Starring: Jonah Hill, Channing Tatum, Ice Cube
After foiling a drugs ring running out of a local high school, young cops Schmidt (Hill) and Jenko (Tatum) are given another, extremely similar, case involving busting up a drugs ring, this time running out of a local college, where the two officers must pose as students.
A film adaptation of a late 80's cop show, 21 Jump Street was one of the surprise hits of 2012 and so naturally, the time has come for a sequel. Indeed the notion and concept of the sequel holds up 22 Jump Street and makes for its best and funniest moments (including a pretty impressive closing credits sequence). But as for the rest of the film...what you get is often more of the same and when changes do occur, some work for the better, some work for the worse.
The worst thing about the film is how it treats its characters, especially with Channing Tatum's Jenko. In the first film, Jenko felt more rounded and more realistic. In this film, his athleticism is given more emphasis and so is his stupidity, taking him too far into caricature. Meanwhile, our main villain is completely bland and lacks any real character beyond being a stock generic action movie baddie.

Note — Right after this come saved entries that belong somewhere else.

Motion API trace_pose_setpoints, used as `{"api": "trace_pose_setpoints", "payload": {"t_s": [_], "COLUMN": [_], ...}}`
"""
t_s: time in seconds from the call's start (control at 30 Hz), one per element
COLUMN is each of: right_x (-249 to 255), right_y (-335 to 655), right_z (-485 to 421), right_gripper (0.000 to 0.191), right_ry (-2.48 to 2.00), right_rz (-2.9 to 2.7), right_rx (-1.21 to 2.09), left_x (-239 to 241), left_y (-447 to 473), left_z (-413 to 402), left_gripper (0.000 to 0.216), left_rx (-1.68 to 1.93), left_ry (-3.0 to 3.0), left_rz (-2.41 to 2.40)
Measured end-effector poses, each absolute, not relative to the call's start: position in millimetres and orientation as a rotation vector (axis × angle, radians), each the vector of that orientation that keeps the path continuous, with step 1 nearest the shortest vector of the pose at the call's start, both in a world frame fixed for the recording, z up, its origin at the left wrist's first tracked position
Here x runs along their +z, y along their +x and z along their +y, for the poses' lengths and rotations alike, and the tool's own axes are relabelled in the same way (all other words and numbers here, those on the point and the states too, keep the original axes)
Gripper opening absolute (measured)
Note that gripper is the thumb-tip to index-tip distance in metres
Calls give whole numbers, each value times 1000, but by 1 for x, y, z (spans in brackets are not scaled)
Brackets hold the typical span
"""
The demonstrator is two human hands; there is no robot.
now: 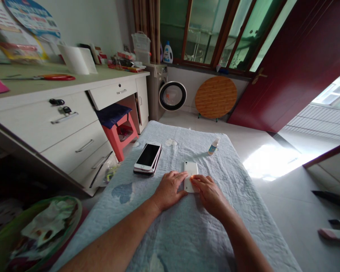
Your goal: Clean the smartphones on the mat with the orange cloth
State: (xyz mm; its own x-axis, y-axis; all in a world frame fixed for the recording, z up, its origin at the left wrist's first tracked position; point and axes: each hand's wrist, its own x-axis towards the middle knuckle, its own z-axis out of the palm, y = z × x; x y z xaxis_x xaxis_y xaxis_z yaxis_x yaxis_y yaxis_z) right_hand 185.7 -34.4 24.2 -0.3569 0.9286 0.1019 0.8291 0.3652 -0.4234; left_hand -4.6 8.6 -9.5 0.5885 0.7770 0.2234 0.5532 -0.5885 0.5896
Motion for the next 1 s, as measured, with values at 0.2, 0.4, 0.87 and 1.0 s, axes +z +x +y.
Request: {"api": "trace_pose_setpoints", "payload": {"t_s": [0.2, 0.4, 0.87, 1.0], "right_x": [26, 31, 30, 27], "right_y": [168, 166, 194, 199], "right_z": [-38, -41, -36, -33], "right_gripper": [54, 44, 32, 33], "right_ry": [-1413, -1334, -1511, -1563], "right_rz": [-2340, -2334, -2298, -2269], "right_rx": [538, 640, 579, 518], "left_x": [-9, -7, -11, -11], "left_y": [-4, -4, -4, -4], "left_z": [9, 8, 10, 9], "left_gripper": [53, 52, 55, 52], "left_rx": [655, 653, 637, 629], "left_ry": [2363, 2388, 2392, 2409], "left_rz": [1053, 1051, 1067, 1074]}}
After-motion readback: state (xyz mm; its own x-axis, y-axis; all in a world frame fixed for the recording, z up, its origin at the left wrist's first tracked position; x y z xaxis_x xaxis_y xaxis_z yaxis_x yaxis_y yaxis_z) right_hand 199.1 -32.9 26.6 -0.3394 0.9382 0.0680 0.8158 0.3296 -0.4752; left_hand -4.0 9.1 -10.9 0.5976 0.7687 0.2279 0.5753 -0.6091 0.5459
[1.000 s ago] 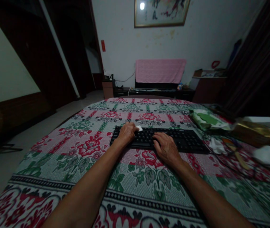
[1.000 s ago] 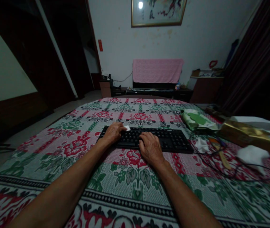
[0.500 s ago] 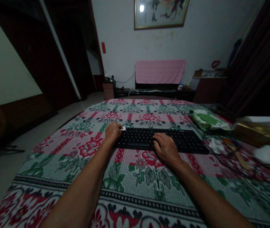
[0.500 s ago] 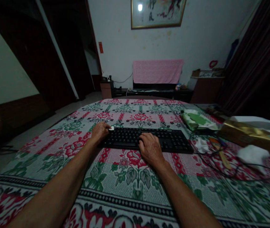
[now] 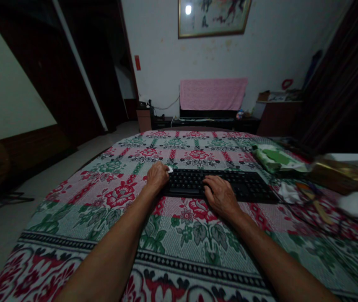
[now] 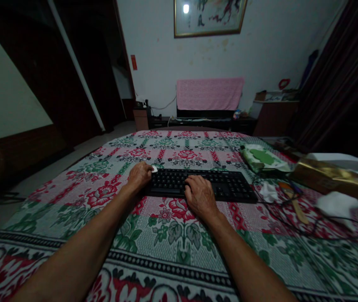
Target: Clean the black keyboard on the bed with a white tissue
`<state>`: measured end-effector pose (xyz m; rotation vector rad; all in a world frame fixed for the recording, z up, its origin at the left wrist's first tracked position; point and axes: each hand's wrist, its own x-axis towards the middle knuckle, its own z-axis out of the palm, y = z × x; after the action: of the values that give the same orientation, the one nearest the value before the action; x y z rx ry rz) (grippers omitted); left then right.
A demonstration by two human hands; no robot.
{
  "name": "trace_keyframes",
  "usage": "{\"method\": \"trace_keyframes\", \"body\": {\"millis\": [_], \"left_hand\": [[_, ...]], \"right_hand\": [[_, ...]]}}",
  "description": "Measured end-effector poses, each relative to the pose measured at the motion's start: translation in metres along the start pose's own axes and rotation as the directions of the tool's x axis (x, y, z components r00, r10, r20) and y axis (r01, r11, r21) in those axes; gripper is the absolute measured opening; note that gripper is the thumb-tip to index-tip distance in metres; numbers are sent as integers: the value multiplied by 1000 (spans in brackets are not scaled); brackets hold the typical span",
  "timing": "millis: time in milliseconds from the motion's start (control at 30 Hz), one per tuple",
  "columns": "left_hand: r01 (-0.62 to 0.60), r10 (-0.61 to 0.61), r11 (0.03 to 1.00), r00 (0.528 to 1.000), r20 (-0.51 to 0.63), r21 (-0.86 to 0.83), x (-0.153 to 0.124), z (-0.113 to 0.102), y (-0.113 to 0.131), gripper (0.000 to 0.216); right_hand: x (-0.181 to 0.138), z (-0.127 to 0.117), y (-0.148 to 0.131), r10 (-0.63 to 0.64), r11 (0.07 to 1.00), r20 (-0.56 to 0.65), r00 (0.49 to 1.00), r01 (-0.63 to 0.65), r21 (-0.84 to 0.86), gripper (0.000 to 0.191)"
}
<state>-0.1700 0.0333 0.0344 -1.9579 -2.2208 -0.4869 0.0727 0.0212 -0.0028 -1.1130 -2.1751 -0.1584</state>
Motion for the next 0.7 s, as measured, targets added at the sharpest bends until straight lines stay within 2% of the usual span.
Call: {"method": "trace_keyframes", "body": {"millis": [167, 300, 400, 533, 700], "left_hand": [[-229, 230, 973, 972, 36, -25, -2, 7, 15, 35], [-279, 281, 958, 959, 30, -57, 1, 12, 11, 37], [-219, 220, 975, 975, 28, -45, 4, 10, 2, 37], [-58, 59, 998, 997, 40, -26, 6, 1, -12, 36], [119, -119, 993, 993, 5, -17, 8, -7, -34, 32]], "right_hand": [[0, -1, -1, 6, 1000, 2, 1000, -6, -3, 22], [0, -1, -1, 4, 1000, -2, 1000, -4, -6, 22], [0, 0, 0, -2, 1000, -9, 1000, 1, -5, 22], [0, 0, 1, -13, 1000, -13, 1000, 13, 8, 22], [0, 0, 1, -6, 1000, -3, 1000, 6, 4, 22]]}}
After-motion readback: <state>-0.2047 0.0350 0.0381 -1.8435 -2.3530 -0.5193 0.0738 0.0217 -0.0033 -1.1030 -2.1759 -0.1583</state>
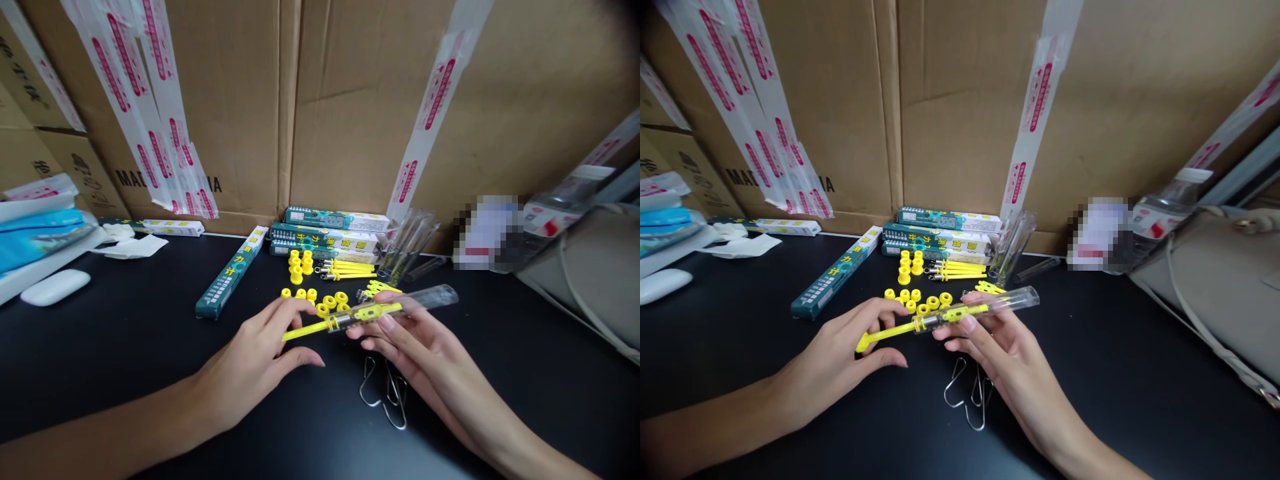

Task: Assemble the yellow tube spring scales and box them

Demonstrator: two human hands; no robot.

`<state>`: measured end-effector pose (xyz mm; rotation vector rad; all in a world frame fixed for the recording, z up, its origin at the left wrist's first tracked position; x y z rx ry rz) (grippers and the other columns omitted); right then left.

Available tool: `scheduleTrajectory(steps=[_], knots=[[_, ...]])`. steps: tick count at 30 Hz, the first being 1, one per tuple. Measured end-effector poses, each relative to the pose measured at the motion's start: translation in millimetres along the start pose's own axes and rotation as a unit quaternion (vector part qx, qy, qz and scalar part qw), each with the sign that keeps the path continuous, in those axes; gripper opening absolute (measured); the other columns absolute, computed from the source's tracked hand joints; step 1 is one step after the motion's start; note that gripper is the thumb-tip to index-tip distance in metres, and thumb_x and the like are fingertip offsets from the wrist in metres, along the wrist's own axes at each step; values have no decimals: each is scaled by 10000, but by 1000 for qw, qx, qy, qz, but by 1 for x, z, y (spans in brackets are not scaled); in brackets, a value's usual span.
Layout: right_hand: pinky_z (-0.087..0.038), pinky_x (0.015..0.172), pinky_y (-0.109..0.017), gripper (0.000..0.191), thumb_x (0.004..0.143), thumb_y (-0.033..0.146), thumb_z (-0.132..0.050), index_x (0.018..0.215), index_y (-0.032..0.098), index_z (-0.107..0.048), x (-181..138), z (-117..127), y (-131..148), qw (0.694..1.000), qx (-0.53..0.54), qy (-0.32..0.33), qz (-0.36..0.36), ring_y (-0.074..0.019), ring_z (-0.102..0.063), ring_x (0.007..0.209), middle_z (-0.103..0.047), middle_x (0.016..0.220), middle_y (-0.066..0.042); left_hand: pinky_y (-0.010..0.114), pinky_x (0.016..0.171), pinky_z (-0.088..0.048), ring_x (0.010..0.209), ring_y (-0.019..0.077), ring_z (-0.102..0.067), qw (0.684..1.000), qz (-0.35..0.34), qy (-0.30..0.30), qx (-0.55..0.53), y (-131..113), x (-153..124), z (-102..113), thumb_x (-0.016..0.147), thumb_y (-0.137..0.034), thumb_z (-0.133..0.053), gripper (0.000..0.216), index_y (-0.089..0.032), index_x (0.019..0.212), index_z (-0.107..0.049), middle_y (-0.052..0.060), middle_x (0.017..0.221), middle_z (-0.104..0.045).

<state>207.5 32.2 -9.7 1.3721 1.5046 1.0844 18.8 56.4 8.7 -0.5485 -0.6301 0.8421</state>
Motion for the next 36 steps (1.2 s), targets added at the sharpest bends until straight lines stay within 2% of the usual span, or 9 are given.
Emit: scheduleTrajectory(steps=[3,6,9,14,19,23,26,30,36], knots=[[-554,892,-326,239,917,357,-693,1128,266,-625,0,-1,-1,1000,-7,4,-4,-194,-708,973,-748,1008,-48,254,708,-542,801,149,-592,1000,-3,-4,-21,-1,0,1,815,-299,-777,498,-270,1220,-490,-9,1004,-565],[-557,886,-334,251,914,357,-695,1138,260,-636,-1,0,-1,1000,-6,-2,-5,-200,-711,964,-749,1009,-54,310,827,-557,895,163,-597,997,-25,17,-71,-6,-1,2,885,-174,-613,429,-265,1274,-458,39,1101,-561],[-558,886,-339,265,902,363,-709,1139,256,-658,-1,2,-1,1000,4,-11,-6,-204,-716,955,-759,990,-61,320,845,-573,960,173,-618,988,-12,32,-151,-5,-1,3,899,-94,-478,393,-260,1256,-474,75,1143,-576],[-561,895,-341,278,877,378,-737,1117,246,-685,1,3,1,999,21,-33,-12,-207,-720,959,-771,1008,-74,343,955,-552,1064,187,-643,971,20,-1,-239,5,6,2,910,-130,-541,282,-237,1171,-529,70,1119,-600],[-570,871,-303,279,867,369,-753,1111,248,-692,1,3,1,999,30,-35,-7,-192,-724,948,-773,1012,-64,355,904,-575,1045,196,-662,976,49,-10,-211,19,8,-5,930,-215,-585,175,-238,1103,-570,48,1122,-638],[-567,869,-280,258,876,351,-748,1104,242,-697,1,5,1,999,38,-38,-9,-180,-724,949,-774,1011,-63,336,859,-577,985,184,-652,986,49,-24,-156,20,5,-1,916,-226,-614,249,-249,1156,-553,52,1132,-630],[-559,888,-275,236,891,352,-731,1093,233,-702,2,5,-1,998,44,-38,-19,-178,-720,962,-774,1001,-61,325,893,-570,1110,198,-617,984,4,10,-177,7,2,-1,966,-190,-511,277,-270,1231,-516,67,1209,-608],[-555,904,-267,243,905,336,-718,1122,229,-693,2,5,-4,998,50,-35,-35,-171,-717,970,-766,998,-49,367,945,-567,1196,223,-582,965,-4,73,-251,-4,-1,-5,1035,-219,-364,283,-278,1275,-503,83,1304,-573],[-557,896,-256,213,898,351,-725,1050,203,-711,0,5,-5,997,52,-30,-47,-156,-715,942,-764,1006,-59,392,1131,-378,1348,239,-457,947,6,118,-297,-4,-1,-8,1045,-300,-401,307,-244,1339,-472,82,1389,-531]])
Point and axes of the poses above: each hand's wrist, its own x-axis towards the middle knuckle, its own z-axis out of the back of the hand, y = z × x, the point moved 7 cm from there along x, towards the middle knuckle
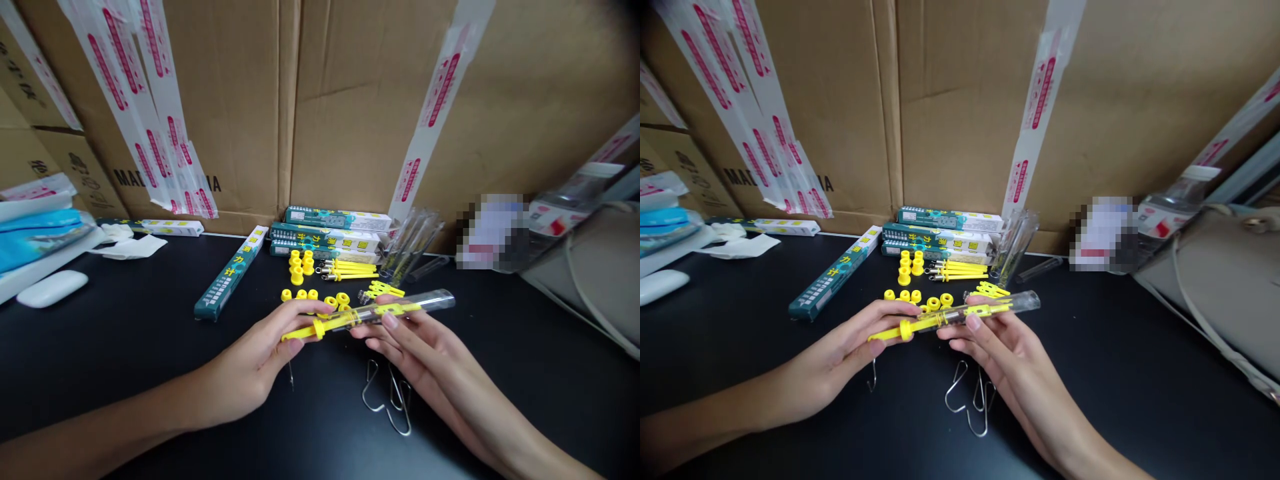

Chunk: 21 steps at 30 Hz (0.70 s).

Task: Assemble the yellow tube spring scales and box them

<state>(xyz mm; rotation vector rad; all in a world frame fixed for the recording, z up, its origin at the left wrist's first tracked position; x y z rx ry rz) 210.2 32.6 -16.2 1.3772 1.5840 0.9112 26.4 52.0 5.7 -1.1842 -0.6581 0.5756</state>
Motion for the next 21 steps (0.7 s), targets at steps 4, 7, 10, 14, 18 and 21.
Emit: scheduleTrajectory(steps=[4,7,10,14,18,21], knots=[[-559,889,-247,207,894,346,-731,1041,202,-701,-1,-1,-1,1000,-8,8,-7,-147,-715,924,-765,984,-53,402,1086,-386,1264,241,-533,999,27,17,-44,5,2,-3,1008,-270,-484,335,-241,1340,-445,86,1342,-568],[-563,879,-253,245,889,345,-737,1086,213,-676,-1,-2,-1,1000,-14,14,-4,-151,-719,919,-767,962,-51,389,954,-499,1131,247,-629,992,47,-14,-114,10,5,-3,906,-221,-623,410,-252,1286,-473,81,1307,-556],[-565,867,-256,266,887,347,-739,1104,214,-659,-1,-3,0,1000,-18,17,-1,-155,-722,915,-772,960,-61,353,686,-599,872,243,-730,977,110,-90,-156,23,6,4,753,-147,-731,520,-257,1208,-504,50,1169,-566],[-565,864,-255,265,884,346,-742,1100,220,-656,0,-2,-1,1000,-23,17,1,-159,-723,918,-772,953,-56,292,515,-575,542,155,-694,968,160,-129,-143,29,6,9,674,-129,-776,426,-199,1036,-563,-26,898,-598],[-564,866,-256,236,904,347,-718,1091,214,-660,0,-4,-1,999,-27,25,-1,-159,-724,915,-770,956,-54,225,534,-547,556,110,-668,968,166,-114,-150,24,7,9,665,-99,-773,299,-156,914,-619,-42,800,-604],[-565,864,-259,228,901,338,-723,1083,218,-660,-1,-6,0,999,-26,31,2,-160,-725,912,-768,952,-50,214,590,-543,653,124,-705,973,146,-102,-147,19,10,9,743,-117,-726,181,-142,898,-637,-18,849,-612]])
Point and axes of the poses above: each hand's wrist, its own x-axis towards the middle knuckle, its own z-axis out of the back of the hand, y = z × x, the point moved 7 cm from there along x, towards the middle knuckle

For directors Phil Lord and Chris Miller, the Jump Street movies do represent something of a departure. Raunchy live-action teen comedies do sit incongruously alongside their more family friendly animated fare such as Cloudy With A Chance Of Meatballs (2009) The Lego Movie (2014), at least at first glance. Their animated work is better by and large, but 22 Jump Street does have that sense of unbridled comedic energy, chasing joke after joke and on occasion 22 Jump Street also goes for some very strange experimental jokes, clearly borne of an animation mindset. Whilst some do have a habit of getting in the way of the plot's momentum, the ambition is at least to be lauded.
As hackneyed as it could've been, the film's best jokes are when it pokes fun at the conventions of story-telling. Leaning on the fourth wall to acknowledge the film being a sequel, for example. In fact, the film's best section is in fact an imaginative lampooning of the whole sequel concept over the end credits. The thing is, in animation I lookmat Lord and Miller's work and I see filmmakers whonhave real humour and intelligence beneath the visual level. It's still present to an extent with 22 Jump Street but, whilst it's not a bad movie, it feels less rounded than better fare they've provided in animation.